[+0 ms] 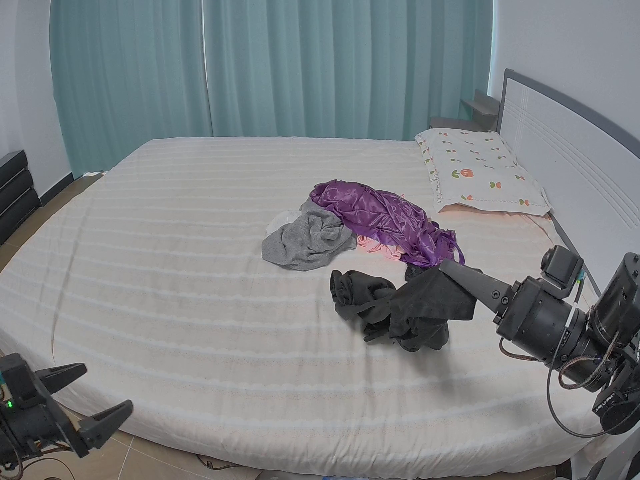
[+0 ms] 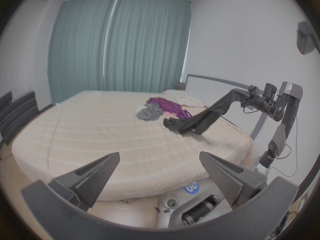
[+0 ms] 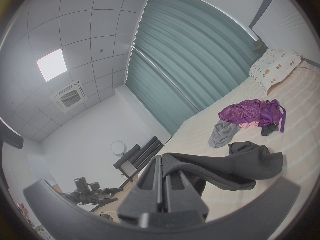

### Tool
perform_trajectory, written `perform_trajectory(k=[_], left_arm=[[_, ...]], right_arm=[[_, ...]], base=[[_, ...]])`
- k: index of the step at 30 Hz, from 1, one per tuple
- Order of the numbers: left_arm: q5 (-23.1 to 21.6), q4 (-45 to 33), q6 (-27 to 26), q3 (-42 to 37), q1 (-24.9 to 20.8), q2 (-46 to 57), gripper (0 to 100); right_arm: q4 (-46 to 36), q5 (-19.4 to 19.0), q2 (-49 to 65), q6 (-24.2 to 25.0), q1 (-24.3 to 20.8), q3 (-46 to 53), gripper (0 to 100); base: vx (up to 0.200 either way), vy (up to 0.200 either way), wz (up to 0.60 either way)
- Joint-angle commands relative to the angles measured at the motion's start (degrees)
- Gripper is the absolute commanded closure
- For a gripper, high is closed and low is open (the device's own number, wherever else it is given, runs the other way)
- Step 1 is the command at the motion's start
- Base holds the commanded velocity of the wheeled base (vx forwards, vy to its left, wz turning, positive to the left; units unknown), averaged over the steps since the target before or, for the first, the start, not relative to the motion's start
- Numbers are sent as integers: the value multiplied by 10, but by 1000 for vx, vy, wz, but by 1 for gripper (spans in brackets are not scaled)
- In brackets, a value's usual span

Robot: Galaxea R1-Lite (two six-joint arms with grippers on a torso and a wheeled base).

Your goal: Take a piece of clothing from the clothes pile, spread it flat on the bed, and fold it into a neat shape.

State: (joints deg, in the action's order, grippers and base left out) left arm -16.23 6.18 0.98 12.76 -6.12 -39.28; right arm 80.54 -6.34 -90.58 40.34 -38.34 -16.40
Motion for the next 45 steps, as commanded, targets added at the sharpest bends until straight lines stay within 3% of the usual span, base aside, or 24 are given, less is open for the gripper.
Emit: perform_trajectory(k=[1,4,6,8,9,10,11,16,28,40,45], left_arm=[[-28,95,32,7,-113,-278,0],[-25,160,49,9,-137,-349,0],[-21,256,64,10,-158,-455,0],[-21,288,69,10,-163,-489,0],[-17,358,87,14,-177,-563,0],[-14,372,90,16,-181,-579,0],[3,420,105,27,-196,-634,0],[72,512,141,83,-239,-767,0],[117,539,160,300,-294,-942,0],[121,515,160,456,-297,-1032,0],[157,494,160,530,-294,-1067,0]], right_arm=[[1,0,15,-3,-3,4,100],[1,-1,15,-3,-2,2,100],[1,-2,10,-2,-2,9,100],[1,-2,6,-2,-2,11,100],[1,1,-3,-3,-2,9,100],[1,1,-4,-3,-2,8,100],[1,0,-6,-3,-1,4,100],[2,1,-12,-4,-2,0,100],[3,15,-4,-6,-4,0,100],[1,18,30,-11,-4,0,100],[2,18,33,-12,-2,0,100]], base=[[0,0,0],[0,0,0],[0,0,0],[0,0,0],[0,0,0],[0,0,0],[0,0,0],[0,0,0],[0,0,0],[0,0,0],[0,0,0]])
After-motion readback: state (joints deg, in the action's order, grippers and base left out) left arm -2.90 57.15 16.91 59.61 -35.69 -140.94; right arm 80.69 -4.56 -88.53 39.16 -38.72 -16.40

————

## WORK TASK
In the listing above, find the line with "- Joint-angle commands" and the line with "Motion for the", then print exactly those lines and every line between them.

## ANSWER TO THIS TASK
- Joint-angle commands relative to the angles measured at the motion's start (degrees)
- Gripper is the absolute commanded closure
- For a gripper, high is closed and low is open (the device's own number, wherever else it is given, runs the other way)
- Step 1 is the command at the motion's start
- Base holds the commanded velocity of the wheeled base (vx forwards, vy to its left, wz turning, positive to the left; units unknown), averaged over the steps since the target before or, for the first, the start, not relative to the motion's start
- Numbers are sent as integers: the value multiplied by 10, but by 1000 for vx, vy, wz, but by 1 for gripper (spans in brackets are not scaled)
- In brackets, a value's usual span

Robot: Galaxea R1-Lite (two six-joint arms with grippers on a torso and a wheeled base).

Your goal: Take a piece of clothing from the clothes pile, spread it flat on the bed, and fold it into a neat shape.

State: (joints deg, in the action's order, grippers and base left out) left arm -16.23 6.18 0.98 12.76 -6.12 -39.28; right arm 80.54 -6.34 -90.58 40.34 -38.34 -16.40
Motion for the next 45 steps, as commanded, targets added at the sharpest bends until straight lines stay within 3% of the usual span, base aside, or 24 are given, less is open for the gripper.

No further output is needed for the exercise.